Problem to solve
From the data below, return the exact lines starting at the line containing "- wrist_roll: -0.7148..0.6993" and ending at the line containing "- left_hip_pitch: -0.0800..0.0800", both included, and nothing else.

+++++

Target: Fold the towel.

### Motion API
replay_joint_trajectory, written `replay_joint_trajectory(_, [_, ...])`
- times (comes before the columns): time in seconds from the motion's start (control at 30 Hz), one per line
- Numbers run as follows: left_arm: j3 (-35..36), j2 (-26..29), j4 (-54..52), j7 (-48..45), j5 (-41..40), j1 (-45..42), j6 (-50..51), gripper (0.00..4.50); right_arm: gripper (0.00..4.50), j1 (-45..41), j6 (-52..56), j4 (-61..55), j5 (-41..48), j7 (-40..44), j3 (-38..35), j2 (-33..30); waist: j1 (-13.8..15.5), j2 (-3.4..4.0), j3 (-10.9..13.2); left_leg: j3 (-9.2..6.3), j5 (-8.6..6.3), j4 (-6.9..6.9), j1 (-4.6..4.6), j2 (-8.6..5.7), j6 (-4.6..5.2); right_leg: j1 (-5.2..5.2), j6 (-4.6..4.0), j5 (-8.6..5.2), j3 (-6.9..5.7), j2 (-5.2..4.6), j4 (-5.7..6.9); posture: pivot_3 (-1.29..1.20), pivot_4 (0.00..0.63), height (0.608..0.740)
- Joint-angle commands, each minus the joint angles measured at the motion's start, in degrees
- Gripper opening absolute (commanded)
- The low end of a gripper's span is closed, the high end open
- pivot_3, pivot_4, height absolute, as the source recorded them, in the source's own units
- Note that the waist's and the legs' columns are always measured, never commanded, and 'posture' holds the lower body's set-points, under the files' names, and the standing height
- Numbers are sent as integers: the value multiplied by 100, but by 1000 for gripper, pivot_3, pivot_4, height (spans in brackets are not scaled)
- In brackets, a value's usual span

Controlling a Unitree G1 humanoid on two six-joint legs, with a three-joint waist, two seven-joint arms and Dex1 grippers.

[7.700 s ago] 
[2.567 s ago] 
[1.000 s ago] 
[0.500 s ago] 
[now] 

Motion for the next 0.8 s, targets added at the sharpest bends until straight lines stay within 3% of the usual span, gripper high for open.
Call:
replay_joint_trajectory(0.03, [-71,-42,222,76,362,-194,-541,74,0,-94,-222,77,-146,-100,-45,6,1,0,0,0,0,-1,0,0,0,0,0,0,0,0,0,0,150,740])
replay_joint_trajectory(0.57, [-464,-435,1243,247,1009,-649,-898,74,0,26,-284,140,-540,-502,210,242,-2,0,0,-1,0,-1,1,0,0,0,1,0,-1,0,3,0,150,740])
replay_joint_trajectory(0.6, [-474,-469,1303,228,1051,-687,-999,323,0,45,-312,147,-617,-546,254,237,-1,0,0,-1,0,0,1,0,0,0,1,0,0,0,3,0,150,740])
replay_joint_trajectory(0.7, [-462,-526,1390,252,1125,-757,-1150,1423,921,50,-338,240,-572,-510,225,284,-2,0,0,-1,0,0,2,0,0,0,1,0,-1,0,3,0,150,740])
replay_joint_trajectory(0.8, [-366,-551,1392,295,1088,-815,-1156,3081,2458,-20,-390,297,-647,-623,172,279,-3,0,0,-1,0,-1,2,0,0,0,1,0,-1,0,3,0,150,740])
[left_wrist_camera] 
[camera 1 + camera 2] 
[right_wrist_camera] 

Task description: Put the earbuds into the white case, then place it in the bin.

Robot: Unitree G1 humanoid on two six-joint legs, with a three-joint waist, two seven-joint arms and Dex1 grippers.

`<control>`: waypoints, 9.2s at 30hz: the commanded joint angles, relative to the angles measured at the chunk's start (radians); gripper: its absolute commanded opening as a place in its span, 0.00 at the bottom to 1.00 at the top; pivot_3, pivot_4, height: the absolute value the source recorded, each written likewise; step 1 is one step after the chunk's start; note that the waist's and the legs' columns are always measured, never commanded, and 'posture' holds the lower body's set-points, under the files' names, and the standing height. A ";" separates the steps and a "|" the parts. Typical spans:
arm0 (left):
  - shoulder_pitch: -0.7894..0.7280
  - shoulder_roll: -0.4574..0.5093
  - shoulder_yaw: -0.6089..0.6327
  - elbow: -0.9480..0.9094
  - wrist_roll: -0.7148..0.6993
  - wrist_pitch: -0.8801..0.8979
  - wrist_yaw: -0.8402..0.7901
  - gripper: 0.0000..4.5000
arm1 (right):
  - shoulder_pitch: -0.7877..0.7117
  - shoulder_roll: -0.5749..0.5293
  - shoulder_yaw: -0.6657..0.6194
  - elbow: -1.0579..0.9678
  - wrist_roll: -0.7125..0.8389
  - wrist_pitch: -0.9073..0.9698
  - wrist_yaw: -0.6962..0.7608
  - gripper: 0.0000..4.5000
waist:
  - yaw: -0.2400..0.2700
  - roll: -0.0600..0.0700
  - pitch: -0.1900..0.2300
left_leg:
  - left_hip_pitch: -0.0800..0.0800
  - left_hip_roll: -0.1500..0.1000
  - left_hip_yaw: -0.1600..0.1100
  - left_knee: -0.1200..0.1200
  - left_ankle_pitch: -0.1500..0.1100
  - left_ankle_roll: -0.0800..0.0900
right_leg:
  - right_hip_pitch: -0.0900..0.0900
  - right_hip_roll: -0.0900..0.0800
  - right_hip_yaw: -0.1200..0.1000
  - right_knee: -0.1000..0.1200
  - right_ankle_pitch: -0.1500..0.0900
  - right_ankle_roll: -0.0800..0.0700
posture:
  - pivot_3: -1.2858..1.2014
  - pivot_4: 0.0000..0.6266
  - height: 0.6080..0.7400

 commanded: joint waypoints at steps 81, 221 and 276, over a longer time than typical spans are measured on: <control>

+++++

Answer space
  - wrist_roll: -0.7148..0.6993
  - wrist_pitch: -0.8801..0.8979
  - wrist_yaw: -0.8402..0.7901
  - gripper: 0.0000..4.5000
arm1 (right):
  - shoulder_pitch: -0.7877..0.7117
  - shoulder_roll: -0.5749..0.5293
  - shoulder_yaw: -0.6657..0.6194
  - elbow: -1.0579..0.9678
  - wrist_roll: -0.7125..0.8389
  - wrist_pitch: -0.9073..0.9698
  - wrist_yaw: -0.6962..0.7608
  - gripper: 0.0000..4.5000
waist:
  - yaw: -0.2400..0.2700
  - roll: -0.0600..0.0700
  - pitch: -0.1900..0.2300
left_leg:
  - left_hip_pitch: -0.0800..0.0800

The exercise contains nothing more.